Please reproduce the data below exactly, from the first line through the line containing "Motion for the", and leave every later line out.

** Data extract follows **

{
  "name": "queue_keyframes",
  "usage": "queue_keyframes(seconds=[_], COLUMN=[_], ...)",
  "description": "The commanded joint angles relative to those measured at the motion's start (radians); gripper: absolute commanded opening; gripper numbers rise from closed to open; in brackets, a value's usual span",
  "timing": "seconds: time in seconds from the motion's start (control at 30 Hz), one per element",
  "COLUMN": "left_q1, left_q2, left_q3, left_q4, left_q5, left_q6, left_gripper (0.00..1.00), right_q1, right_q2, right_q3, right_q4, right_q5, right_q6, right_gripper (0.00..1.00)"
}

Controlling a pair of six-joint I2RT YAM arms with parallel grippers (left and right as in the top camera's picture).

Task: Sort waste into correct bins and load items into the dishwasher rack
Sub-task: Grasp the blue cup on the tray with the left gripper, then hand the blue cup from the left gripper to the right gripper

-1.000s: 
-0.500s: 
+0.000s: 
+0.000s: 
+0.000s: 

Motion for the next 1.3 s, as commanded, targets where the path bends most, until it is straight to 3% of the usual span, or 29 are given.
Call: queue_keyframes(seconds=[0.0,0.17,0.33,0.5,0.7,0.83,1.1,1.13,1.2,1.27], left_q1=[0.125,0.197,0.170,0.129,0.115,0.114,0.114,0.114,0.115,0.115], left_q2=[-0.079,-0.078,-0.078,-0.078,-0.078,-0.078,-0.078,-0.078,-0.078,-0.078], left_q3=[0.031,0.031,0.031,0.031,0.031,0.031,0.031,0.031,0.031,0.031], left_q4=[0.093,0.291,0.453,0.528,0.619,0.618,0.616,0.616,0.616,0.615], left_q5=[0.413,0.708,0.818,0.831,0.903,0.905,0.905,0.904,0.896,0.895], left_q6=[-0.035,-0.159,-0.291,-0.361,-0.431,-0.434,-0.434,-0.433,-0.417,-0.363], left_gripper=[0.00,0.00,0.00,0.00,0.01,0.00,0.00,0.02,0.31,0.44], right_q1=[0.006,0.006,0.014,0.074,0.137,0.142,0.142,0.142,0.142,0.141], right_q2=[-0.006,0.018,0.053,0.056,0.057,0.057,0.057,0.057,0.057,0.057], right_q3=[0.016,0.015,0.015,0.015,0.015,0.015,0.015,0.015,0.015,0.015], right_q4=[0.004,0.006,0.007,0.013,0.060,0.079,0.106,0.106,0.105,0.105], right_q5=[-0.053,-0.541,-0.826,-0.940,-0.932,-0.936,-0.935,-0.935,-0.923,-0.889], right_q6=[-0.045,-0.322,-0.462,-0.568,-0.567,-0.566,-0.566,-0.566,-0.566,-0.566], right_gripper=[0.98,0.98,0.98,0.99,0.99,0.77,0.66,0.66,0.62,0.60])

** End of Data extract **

- Result:
{
  "name": "queue_keyframes",
  "usage": "queue_keyframes(seconds=[_], COLUMN=[_], ...)",
  "description": "The commanded joint angles relative to those measured at the motion's start (radians); gripper: absolute commanded opening; gripper numbers rise from closed to open; in brackets, a value's usual span",
  "timing": "seconds: time in seconds from the motion's start (control at 30 Hz), one per element",
  "COLUMN": "left_q1, left_q2, left_q3, left_q4, left_q5, left_q6, left_gripper (0.00..1.00), right_q1, right_q2, right_q3, right_q4, right_q5, right_q6, right_gripper (0.00..1.00)"
}

Controlling a pair of six-joint I2RT YAM arms with parallel grippers (left and right as in the top camera's picture).

Task: Sort waste into correct bins and load items into the dishwasher rack
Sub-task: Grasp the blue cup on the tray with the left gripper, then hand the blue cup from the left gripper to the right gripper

-1.000s: 
-0.500s: 
+0.000s: 
+0.000s: 
+0.000s: 

Motion for the next 1.3 s, as commanded, targets where the path bends most, until it is straight to 3% of the usual span, or 29 are given.

No further work remains in this exercise.